Different practices and ecological imaginaries at play in urban contexts could signal different routes for a more sustainable development. The question is how people relate to urban nature. The EU-funded Decolonizing Ecology project answers this question. Building on Latin America-based scholarship, it reframes these types of socio-environmental struggles as urban contestations. The emphasis is on an intersectional dimension of indigeneity, race and gender, to understand these multiple-scaled processes. Specifically, the project explores and shed light on the practices that indigenous urban movements mobilise to defend their right to territory. With the conceptualization of “urban extractivism”, the project offers an adequate identification and interdisciplinary analysis of interrelated urban environmental and social challenges. These insights are useful to foster social learning processes, understood as increasingly reflexive interventions by indigenous actors with an impact on the structuring of local urban society. It improves our understanding about how diverse urban worlds challenge and inform concepts and urban studies more widely.

1. Project website

https://www.lse.ac.uk/geography-and-environment/research/decolonising-ecology-contested-urban-territories-in-mexico-city-and-la-pazel-alto(opens in new window)

2. Publications
PDFs are replaced and the funding information is included in the repository of LSE

Incorporation of urban differences in Tokyo, Mexico City, and Los Angeles
https://eprints.lse.ac.uk/117517/(opens in new window)

Peripheralization through mass housing urbanization in Hong Kong, Mexico City, and Paris
https://eprints.lse.ac.uk/118065/(opens in new window)
Empirically, the research builds on a systematic comparative study of 4 different urbanized indigenous villages in Mexico City (Mexico) – a megalopolis marked with indigenous urban movements and rapid urbanisation. Multiple dissemination activities were conducted during the MSCA fellowship. The researcher has published a total of 4 peer-reviewed articles and contributed 4 chapters to edited volumes. Moreover, they were co-editing a book on comparative urbanism published in October 2023 with Birkhäuser. Also, they have 2 articles in preparation to be published in high-ranking journals. Additionally, they were invited to give keynotes, published a newspaper article, attended conferences and launched a podcast series.

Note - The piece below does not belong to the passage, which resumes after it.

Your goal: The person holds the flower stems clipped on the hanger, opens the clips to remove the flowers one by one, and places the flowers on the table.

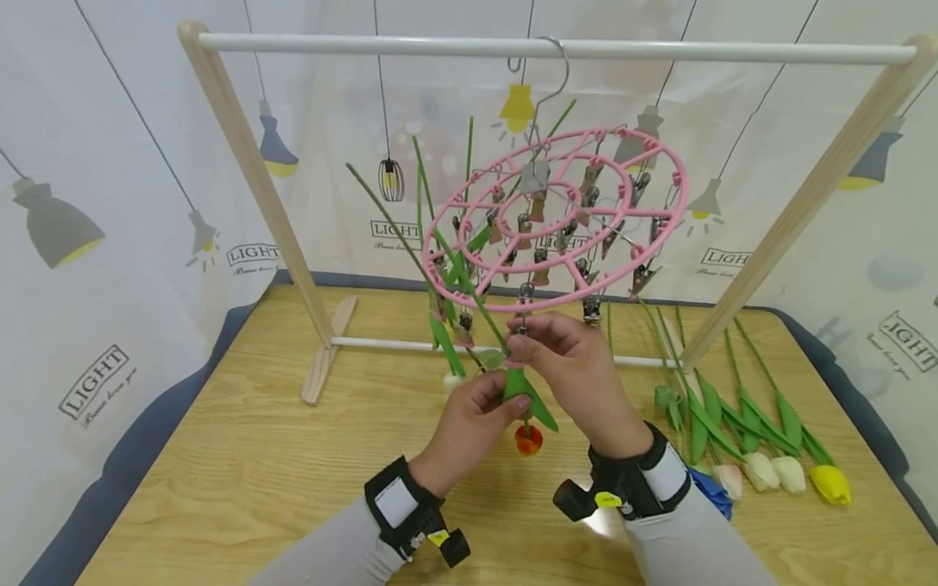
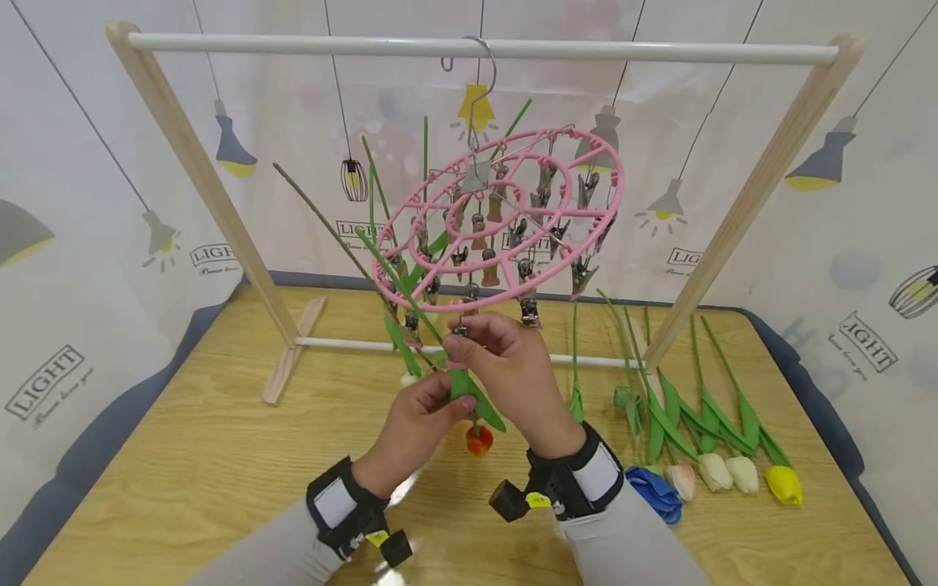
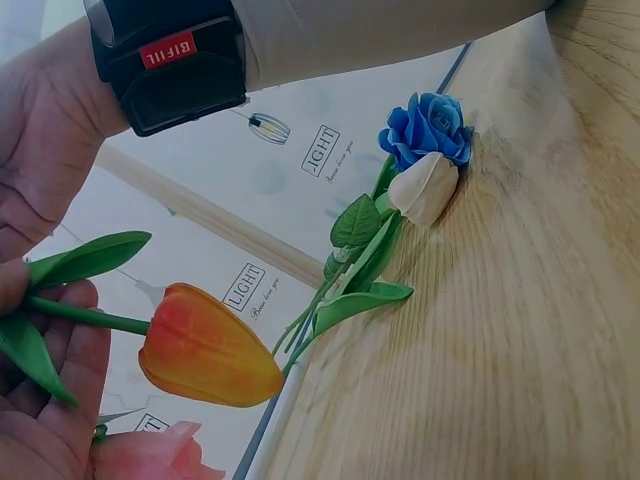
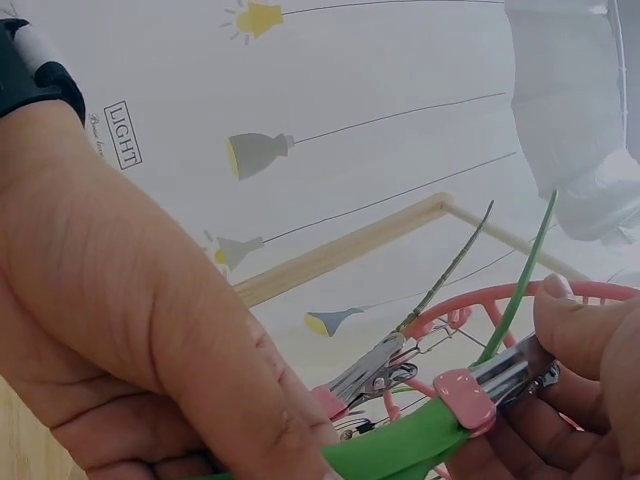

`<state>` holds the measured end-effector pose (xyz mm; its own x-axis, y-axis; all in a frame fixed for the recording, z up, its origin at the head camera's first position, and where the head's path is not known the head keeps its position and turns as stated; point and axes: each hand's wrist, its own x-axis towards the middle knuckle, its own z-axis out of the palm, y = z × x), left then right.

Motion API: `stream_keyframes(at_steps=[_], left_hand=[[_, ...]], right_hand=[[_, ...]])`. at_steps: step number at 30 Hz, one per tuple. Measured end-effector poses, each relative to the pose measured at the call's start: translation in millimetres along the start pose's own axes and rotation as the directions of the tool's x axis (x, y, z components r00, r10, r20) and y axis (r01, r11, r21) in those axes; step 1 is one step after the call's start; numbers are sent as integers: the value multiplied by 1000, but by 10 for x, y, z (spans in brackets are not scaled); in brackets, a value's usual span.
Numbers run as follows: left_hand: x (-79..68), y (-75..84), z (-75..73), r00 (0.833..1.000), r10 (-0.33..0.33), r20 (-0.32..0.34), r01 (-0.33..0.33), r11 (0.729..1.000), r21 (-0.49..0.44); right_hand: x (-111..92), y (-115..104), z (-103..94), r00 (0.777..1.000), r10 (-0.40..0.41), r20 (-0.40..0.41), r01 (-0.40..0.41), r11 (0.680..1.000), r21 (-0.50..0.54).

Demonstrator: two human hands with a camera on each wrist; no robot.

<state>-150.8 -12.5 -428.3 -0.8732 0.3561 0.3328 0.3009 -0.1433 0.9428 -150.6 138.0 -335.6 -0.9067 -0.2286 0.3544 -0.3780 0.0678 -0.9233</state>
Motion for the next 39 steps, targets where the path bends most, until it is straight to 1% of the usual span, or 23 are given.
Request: stream_keyframes(at_steps=[4,9,12,15,19,22,25,29,33,35,39], left_hand=[[-1,30,3,1000,-7,10,7,1000,0],[-19,186,18,1000,-27,16,27,999,20],[-24,262,33,1000,-21,20,20,999,30],[-20,284,42,999,-21,25,20,999,29],[-7,275,49,999,-24,39,23,999,34],[-29,273,41,999,-19,44,16,997,70],[-78,311,24,999,-23,33,19,992,128],[-137,405,-8,999,-31,19,27,981,193],[-196,505,-73,998,-66,12,62,979,194],[-223,533,-117,998,-69,12,66,980,187],[-257,532,-238,999,-34,-1,34,978,205]], right_hand=[[3,0,-14,1000,-16,17,16,1000,18],[8,20,-21,999,-22,23,22,1000,21],[-1,16,-28,999,-25,22,25,1000,13],[-11,9,-34,999,-35,18,35,999,5],[-23,-2,-33,998,-60,3,60,998,12],[-37,-12,-22,998,-70,-1,70,997,36],[-50,-32,-9,997,-74,0,74,996,56],[-61,-64,-11,997,-78,4,78,994,79],[-69,-93,-23,997,-80,8,79,993,89],[-71,-100,-29,997,-82,14,80,992,94],[-74,-100,-41,995,-91,43,87,992,91]])
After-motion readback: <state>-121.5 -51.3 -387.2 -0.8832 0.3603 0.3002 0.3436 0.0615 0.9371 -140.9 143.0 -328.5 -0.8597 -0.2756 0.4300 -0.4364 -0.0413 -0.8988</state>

The work performed during the fellowship period is structured in different phases including preparation, field work and dissemination. In the preparation phase the researcher carried out desktop research, focusing on an online research on the representation of the groups, based on social media and literature. During this first period of field research, the researcher alternated travel to the different sites in the larger metropolitan region of Mexico City on several occasions. The researcher applied methods such as mobile ethnography including explorative walks and mobilized oral history interviews with key interlocutors. A second period of field research in Mexico took place later in the same year. The methods used in this phase included collaborative and comparative mapping workshops. The workshops were framed with local public events such as invited talks and cultural performances. These workshops served for data collection, data analysis and preparing the writing phase. To better share the results with the participating groups, a podcast was suggested and eventually produced together with local collaborators.
This research demonstrates novel strategies to compare different ecological and urban understandings. By advancing an interdisciplinary approach to analyse environmental conflicts in cities, the project contributes to knowledge on urban development and provide a sound base to put forward suitable policy instruments to work towards sustainable cities and communities.